Kovalt nods. “Last time I grew out my hair…” He pauses, thinking on how to explain it. “They’d tolerated it for a time. But there was a new centurion with different ideas on—grooming standards.”
He can see that Aeskyl understands him, but there is something more he wants to say. “It took three to hold me down while the fourth shaved my head,” he adds, feeling his lips stretch a little as he grins to recall it. “Which I am Proud about.” He taps the matching face on the parchment. “Is that an odd thing? Being proud of it?”
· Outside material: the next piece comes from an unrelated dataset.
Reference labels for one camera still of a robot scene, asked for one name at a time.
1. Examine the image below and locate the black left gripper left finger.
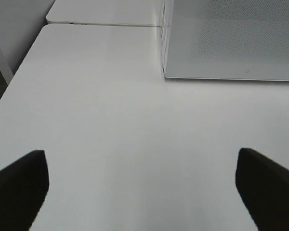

The elezen takes a moment, his gaze lifting to peer at Kovalt’s hair. Some of his braids go past his ears now, and he’s even found a few beads and bands to thread into them. There are brown beads, blue beads. There should be a red bead or two, and he thinks that he might be able to find those at the market next week. (If the Gridanians don’t decide to execute him, as a part of him still suspects they might. He hasn’t seen anything like that since coming to this forest, but he can picture it easily enough: a firing squad of archers instead of gunners.)
“Not strange at all,” Aeskyl tells him, and hearing that brings forth another feeling, one akin to pride in how it makes him sit a little straighter. It is a good feeling, even as something in him can see that there is a glimmer of Sorrow in Aeskyl’s eyes. “Not strange at all, to be proud.”